Julia asomó la cabeza por la puerta entreabierta del baño, dijo algo que no alcancé a oír y se rió con ganas. 

–No, no podemos, está tu amigo-creo que dijo, y se reía, realmente divertida. 

De pronto, la mitad del cuerpo de Julia fue absorbida como por efecto de una fuerza centrífuga: vapor y risas nerviosas era todo lo que salía del baño. Julia asomó la cabeza por la puerta entreabierta. 

Yo podía verme sentado en el pequeño sillón de mimbre, rodillas juntas, las manos sosteniendo la pequeña taza. Y, si no era yo, entonces fue otro el que asintió por mí, con la timidez del perverso que no se convence de la morbosa invitación y dije: 

–Sí, claro… 

Y, mientras, lentamente, me inclinaba para apoyar la taza en la pequeña mesa ratona, el “¿Venís?” de Julia, su sorpresiva invitación, rápidamente, degeneró en un “¡Vení!”, mascullado de histeria y, cuando estaba a punto de levantarme, Tavo soltó una carcajada endiablada, un lazo que la sujetó por entero en el momento exacto en que ella dijo lo que, en verdad, había intentado decir desde un principio:

–¡Viene enseguida! 

Entonces, cerraron la puerta, pasaron una vuelta de llave y, durante poco más de una hora, se los oyó reír a carcajadas limpias, gemir, gritar, aullar como animales debajo del agua caliente. Incluso, hasta podría jurar que mi amigo, aprovechando la acústica del baño, entonó solemnemente y, sin complicidad, algunas estrofas del himno uruguayo mientras Julia le enjabonaba la espalda. 

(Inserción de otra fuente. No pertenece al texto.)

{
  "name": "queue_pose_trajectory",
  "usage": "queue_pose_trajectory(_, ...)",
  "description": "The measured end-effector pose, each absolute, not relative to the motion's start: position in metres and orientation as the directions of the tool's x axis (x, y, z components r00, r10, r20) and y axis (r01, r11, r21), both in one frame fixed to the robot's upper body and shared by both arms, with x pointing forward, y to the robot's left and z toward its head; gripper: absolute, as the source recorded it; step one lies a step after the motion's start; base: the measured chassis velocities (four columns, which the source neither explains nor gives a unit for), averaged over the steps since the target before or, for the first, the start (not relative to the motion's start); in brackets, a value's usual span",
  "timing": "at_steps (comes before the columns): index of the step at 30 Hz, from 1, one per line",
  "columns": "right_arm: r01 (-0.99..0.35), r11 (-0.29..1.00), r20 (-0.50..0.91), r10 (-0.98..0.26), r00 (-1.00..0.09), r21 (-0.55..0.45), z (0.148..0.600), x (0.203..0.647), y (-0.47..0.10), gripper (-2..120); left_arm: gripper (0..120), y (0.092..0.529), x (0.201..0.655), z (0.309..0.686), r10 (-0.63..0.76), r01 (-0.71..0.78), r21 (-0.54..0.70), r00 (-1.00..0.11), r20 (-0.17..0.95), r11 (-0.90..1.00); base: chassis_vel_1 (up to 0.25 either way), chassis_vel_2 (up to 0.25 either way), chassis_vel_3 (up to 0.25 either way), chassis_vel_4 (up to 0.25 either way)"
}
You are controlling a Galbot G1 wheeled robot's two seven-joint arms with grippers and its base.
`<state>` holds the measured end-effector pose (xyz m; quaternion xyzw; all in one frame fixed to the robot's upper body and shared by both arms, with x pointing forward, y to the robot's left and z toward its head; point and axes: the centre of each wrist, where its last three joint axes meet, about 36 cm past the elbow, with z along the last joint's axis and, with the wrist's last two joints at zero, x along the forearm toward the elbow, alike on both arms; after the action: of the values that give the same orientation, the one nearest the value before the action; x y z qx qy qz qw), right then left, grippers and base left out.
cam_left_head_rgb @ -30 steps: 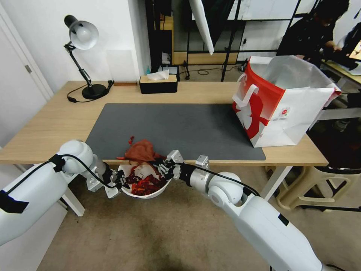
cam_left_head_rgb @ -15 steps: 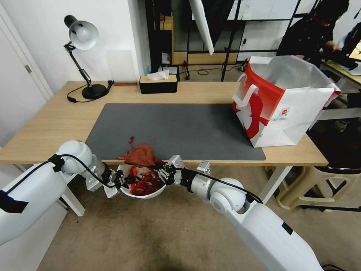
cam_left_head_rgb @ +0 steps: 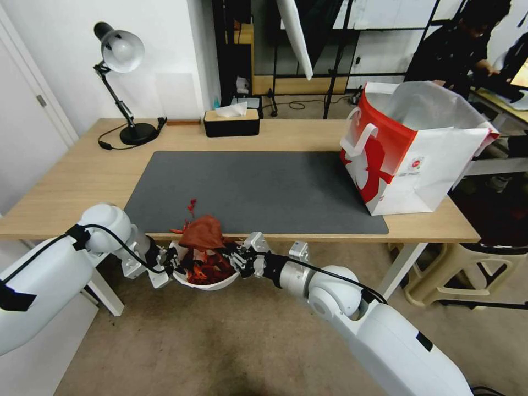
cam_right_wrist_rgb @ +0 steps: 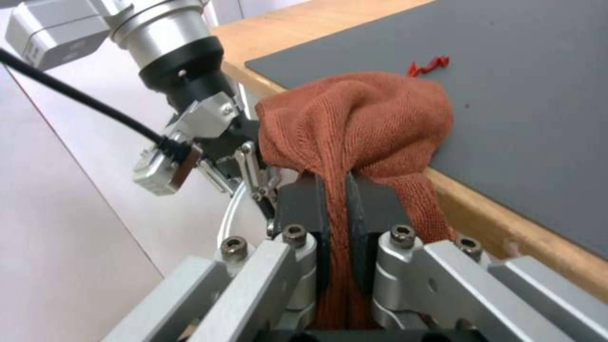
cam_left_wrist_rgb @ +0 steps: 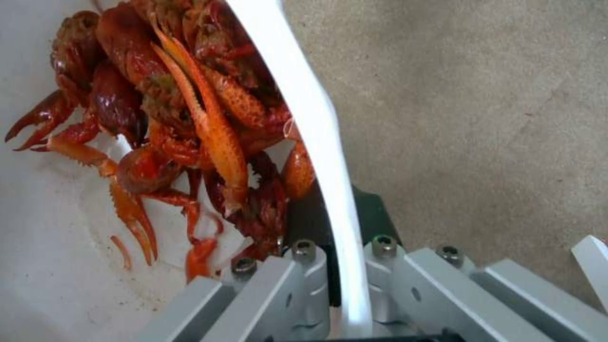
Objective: Sweep shrimp from table into container with towel, then put container into takeout bag.
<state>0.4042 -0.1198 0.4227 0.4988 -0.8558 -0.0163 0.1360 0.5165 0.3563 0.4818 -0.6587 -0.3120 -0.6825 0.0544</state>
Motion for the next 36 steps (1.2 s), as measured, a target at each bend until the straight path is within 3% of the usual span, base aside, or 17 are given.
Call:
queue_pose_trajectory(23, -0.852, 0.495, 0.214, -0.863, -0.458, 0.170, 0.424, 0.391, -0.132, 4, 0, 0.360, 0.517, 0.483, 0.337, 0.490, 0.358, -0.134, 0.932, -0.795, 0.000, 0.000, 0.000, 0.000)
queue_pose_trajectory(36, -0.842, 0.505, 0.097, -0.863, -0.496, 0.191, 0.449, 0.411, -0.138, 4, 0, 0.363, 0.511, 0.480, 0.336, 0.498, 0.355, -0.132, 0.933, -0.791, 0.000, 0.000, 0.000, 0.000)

¿Por qué no? Estás feliz, compañero, en unas horas, vas a estar viajando rumbo al viejo continente y ya nunca más volveremos a vernos, pensé o pienso ahora, es lo mismo: nada de lo que sucedió entonces dejará de suceder si puedo escribirlo, a riesgo de estar inventándolo todo y decir, por ejemplo, que Tavo gritó, asomando la cabeza por la puerta entreabierta del baño, algo parecido a esto:

–¡Date vuelta que Julia tiene que pasar a la habitación! 

Hice lo que me pidió y, cuando me di vuelta, estaba encendiendo uno de mis cigarrillos, tapado desprolijamente hasta la cintura con una sábana blanca como un romano después de una de esas sesiones orgiásticas de Calígula. 

Sonreía irónico y complacido.

–Necesito pedirte otro favor –dijo una vez que su novia cerró la puerta de la habitación–. ¿Podrás acompañar a Julia hasta su casa después de que me dejes en en el aeropuerto? No pongas esa cara de estúpido. ¿Qué hora es? En cinco minutos salimos, ya vuelvo.

Me pregunté si todavía quedaría algo de mi pequeño automóvil, alguna pieza reconocible para vender al museo Fiat. No lo quería, es cierto; pero lo necesitaba. A la larga, uno termina queriendo sus necesidades. El auto fue un regalo que me hizo el segundo marido de mi madre cuando cumplí dieciocho años.  Estaba harto de que le robara su Falcon. Un día de estos lo voy a prender fuego en algún pasaje oscuro, en un barrio alejado; pero hoy tengo que llevar a Tavo al aeropuerto y  terminar esta historia: alguien tiene que dar testimonio de que alguna vez existimos. Hasta el final.